• [Your task]: Your reply should consist of one number: how many lines below contain "what".

• [Material for the task]:
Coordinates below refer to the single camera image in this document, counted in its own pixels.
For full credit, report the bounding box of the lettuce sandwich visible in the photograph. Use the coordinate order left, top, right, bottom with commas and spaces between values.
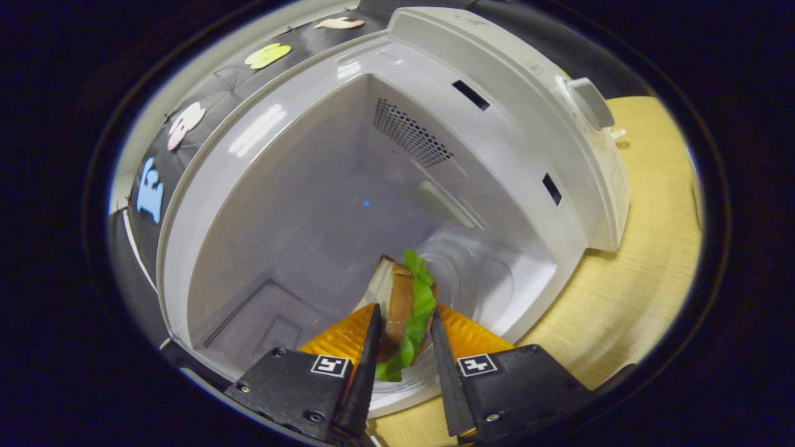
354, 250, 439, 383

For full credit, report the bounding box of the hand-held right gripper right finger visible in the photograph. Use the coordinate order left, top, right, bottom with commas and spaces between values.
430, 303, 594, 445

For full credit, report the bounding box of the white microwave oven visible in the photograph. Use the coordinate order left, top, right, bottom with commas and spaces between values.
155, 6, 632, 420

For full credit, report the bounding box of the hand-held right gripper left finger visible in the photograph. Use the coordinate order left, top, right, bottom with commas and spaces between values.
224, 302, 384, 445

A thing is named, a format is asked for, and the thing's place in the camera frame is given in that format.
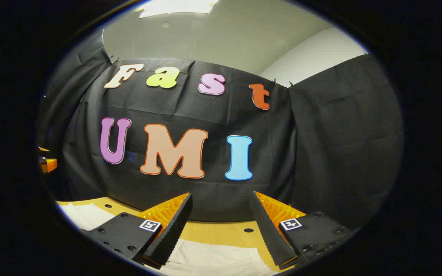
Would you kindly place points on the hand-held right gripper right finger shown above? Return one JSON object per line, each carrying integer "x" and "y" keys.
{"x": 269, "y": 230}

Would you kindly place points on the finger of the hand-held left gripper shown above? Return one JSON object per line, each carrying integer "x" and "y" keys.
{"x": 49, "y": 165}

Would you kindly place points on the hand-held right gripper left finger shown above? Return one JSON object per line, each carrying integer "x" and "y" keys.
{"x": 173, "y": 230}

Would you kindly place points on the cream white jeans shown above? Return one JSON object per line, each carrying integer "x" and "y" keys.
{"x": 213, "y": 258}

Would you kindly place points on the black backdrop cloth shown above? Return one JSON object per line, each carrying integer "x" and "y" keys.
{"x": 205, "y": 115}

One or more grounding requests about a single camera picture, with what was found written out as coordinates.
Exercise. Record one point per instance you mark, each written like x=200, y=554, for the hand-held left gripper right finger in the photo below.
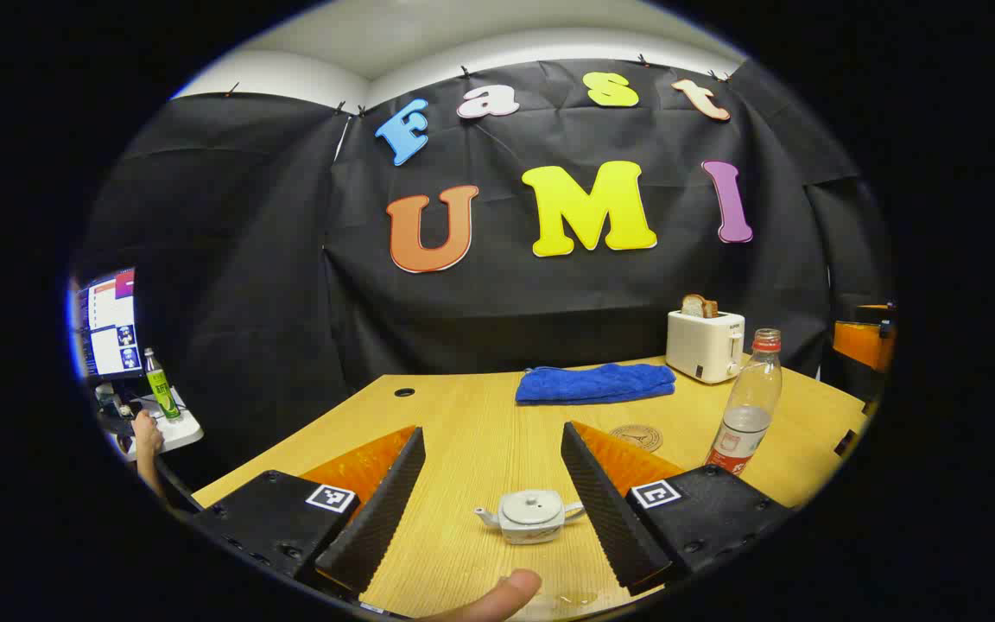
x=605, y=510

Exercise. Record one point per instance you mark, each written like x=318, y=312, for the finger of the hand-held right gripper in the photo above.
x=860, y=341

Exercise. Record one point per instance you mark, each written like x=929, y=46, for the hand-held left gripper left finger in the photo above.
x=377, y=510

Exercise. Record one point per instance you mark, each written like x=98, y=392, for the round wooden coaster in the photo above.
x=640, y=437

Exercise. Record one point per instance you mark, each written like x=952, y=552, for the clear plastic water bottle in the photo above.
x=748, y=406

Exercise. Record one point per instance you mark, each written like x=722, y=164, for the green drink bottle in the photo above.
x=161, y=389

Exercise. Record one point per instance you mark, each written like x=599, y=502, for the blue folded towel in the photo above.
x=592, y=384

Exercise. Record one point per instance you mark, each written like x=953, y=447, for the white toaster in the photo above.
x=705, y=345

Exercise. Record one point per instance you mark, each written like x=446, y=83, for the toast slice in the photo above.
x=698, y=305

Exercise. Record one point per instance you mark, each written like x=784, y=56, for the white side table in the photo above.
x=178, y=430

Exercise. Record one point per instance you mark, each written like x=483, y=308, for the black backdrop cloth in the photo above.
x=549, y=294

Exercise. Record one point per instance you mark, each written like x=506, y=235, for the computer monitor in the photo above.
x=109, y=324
* * *
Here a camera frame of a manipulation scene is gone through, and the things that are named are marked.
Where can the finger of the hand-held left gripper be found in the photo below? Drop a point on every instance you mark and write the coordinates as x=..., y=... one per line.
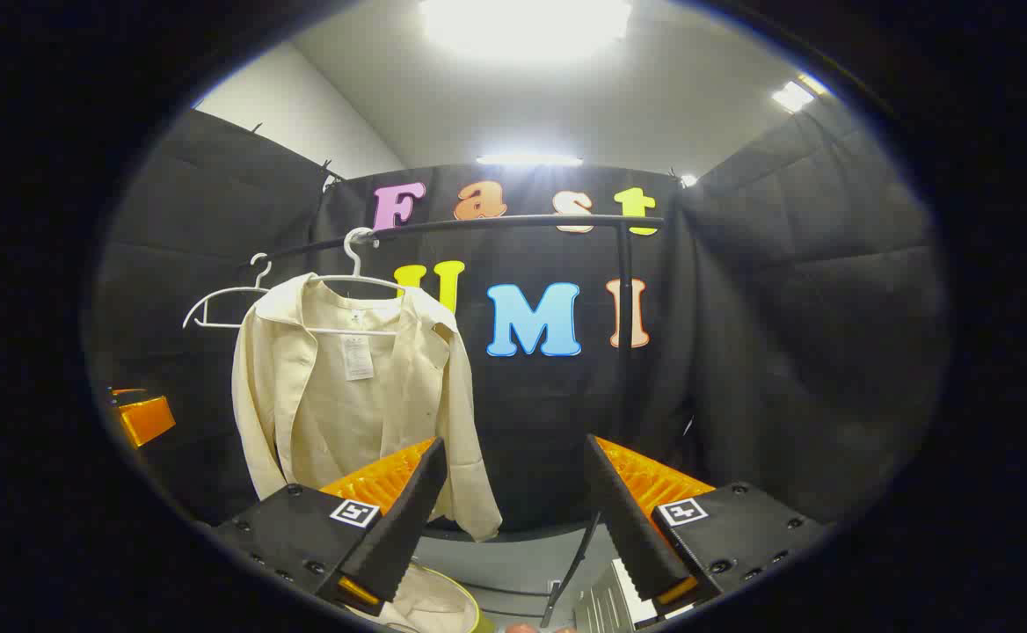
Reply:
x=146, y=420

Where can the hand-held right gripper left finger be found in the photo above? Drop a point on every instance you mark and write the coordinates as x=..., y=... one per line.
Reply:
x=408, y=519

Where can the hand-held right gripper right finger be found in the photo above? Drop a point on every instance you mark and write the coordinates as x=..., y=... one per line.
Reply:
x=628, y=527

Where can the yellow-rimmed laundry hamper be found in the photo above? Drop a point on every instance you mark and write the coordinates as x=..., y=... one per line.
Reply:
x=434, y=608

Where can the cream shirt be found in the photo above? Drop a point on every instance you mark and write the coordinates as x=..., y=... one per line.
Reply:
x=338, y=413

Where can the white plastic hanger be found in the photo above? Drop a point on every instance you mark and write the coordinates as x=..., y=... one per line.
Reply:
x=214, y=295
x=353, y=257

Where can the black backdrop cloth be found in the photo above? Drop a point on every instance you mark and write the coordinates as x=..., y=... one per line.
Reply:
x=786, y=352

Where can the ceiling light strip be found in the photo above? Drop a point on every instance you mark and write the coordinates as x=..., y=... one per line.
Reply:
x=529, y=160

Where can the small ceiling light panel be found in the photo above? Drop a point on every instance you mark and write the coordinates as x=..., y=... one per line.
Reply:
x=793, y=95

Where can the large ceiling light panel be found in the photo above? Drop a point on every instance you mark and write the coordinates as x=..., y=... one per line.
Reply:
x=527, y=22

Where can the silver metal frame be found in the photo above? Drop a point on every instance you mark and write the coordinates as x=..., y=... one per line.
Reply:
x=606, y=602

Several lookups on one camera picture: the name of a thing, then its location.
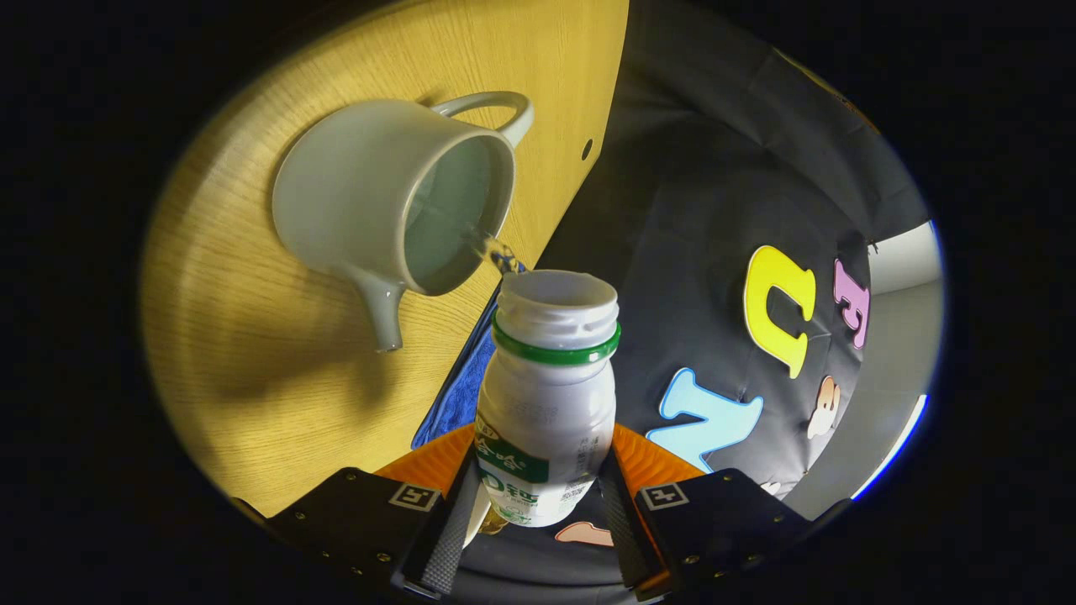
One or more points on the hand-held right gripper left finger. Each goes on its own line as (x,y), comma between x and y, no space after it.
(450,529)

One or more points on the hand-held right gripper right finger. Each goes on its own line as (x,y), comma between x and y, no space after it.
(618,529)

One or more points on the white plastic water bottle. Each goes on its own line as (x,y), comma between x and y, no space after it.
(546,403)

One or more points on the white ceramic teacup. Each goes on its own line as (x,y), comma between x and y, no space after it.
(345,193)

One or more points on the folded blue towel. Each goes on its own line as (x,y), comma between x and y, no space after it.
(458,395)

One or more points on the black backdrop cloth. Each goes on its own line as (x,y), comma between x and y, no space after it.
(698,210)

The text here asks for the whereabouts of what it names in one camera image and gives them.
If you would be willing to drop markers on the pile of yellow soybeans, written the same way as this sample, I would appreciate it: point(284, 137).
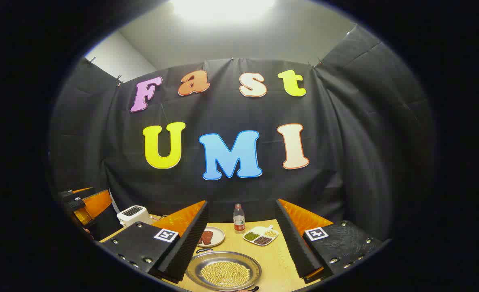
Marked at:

• [Task result]: 2